Absolutely not. Deadpool 2 is every bit as violent, funny and hyper aware of itself as our titular hero’s first outing. There are times when I laughed so much I thought I was going to pass out; violence so spectacular I was holding my breath; and a title sequence to end all title sequences. Tongue firmly in cheek, this Marvel sequel is happy to make fun of itself, the cult of the superhero universe and topical first world problems.
There is very little I can actually say about the film without giving *huge glaring spoilers* away. And I’m not going to be that guy. You can tell – despite the mask – that Ryan Reynolds is having the time of his life in that red and black suit. He delivers both comic and serious dialogue with such tremendous ease. Although his first outing as Deadpool back in 2009 was absolutely balked at, he has made the character his own. Without his deadpan sarcasm and love of a trashy pop song, the film just wouldn’t work.

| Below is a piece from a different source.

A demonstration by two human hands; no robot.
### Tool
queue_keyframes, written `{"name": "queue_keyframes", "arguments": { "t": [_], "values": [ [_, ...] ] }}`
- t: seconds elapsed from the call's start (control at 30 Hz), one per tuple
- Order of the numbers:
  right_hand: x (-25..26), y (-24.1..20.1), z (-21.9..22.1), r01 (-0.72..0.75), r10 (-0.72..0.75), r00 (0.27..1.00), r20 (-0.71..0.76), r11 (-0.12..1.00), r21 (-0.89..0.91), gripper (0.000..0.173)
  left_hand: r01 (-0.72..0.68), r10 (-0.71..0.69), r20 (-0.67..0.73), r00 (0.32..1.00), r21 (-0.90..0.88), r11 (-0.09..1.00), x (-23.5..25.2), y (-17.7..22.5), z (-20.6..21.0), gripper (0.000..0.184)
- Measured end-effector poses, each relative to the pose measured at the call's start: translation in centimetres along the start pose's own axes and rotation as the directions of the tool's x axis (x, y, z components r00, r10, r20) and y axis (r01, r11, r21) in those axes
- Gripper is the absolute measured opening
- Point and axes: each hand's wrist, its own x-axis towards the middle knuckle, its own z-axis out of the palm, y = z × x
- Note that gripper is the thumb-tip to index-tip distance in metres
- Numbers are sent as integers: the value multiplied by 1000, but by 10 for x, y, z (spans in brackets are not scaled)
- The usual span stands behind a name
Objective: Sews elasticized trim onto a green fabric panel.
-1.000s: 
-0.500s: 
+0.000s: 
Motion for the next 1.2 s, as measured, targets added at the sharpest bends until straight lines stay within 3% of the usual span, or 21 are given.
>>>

Hunt for the Wilderpeople’s Julian Dennison is, once again, absolutely brilliant. He is an incredible child actor who has managed to transition seamlessly from indie cult hit to box office blockbuster. His character, Russell, is an incredibly confused and isolated young man, desperate for Deadpool to take him under his wing. There’s just one problem – he has Cable on his tail.
And now, let’s all pause for a moment to appreciate Josh Brolin as Cable. His biceps, his Southern drawl, his sweat glistening on his forehead. He. Is. Ripped. And I mean ripped. I always think it does a film good to have a villain who can truly land the hero on his arse and Brolin’s Cable is more than game for Deadpool. The slightly metallic tang that echoes every time he threw a punch was a nice touch. I could have honestly watched two hours of his slow motion sequences; flexing his muscles, firing his gun, swishing his cape. Glorious.
Karan Soni is back as the faithful taxi driver, Dopinder, who dreams of being a contract killer, as well as T.J. Miller and Leslie Uggams. Eddie Marsan crops up as a particularly odious orphanage owner. And, as the trailer suggests, Rob Delaney puts in a hysterical turn as superhero wannabe, Peter, whose moustache gloriously frames his face as he sky dives.
There’s a running gag about Barbra Streisand (who just so happens to be Brolin’s step-mother) in Yentil; constant digs about Brolin’s height; and about a million different pot shots at characters in both the Marvel and DC Universes. It’s a film that’s able to send up the superhero genre without falling foul of too many of the tropes that it laughs at.
It’s also a film that pokes holes in its own consciously diverse casting. Deadpool refers to Dopinder as “brown panther” and Domino (Zazie Beetz) as “black Black Widow” and asks a white guy with dreadlocks if his superpower is “cultural appropriation”.
Deadpool 2 is really good, grown up fun. It’s an entirely different market to its box office competitor, Infinity War. The two hour run-time flies in and – despite not having the strongest of storylines – director David Leitch has managed to pack in huge bursts of action, humour and just a little dash of poignancy.
As always, stay in your seat beyond the credits. So many people left the cinema when there was still plenty of fun to be had.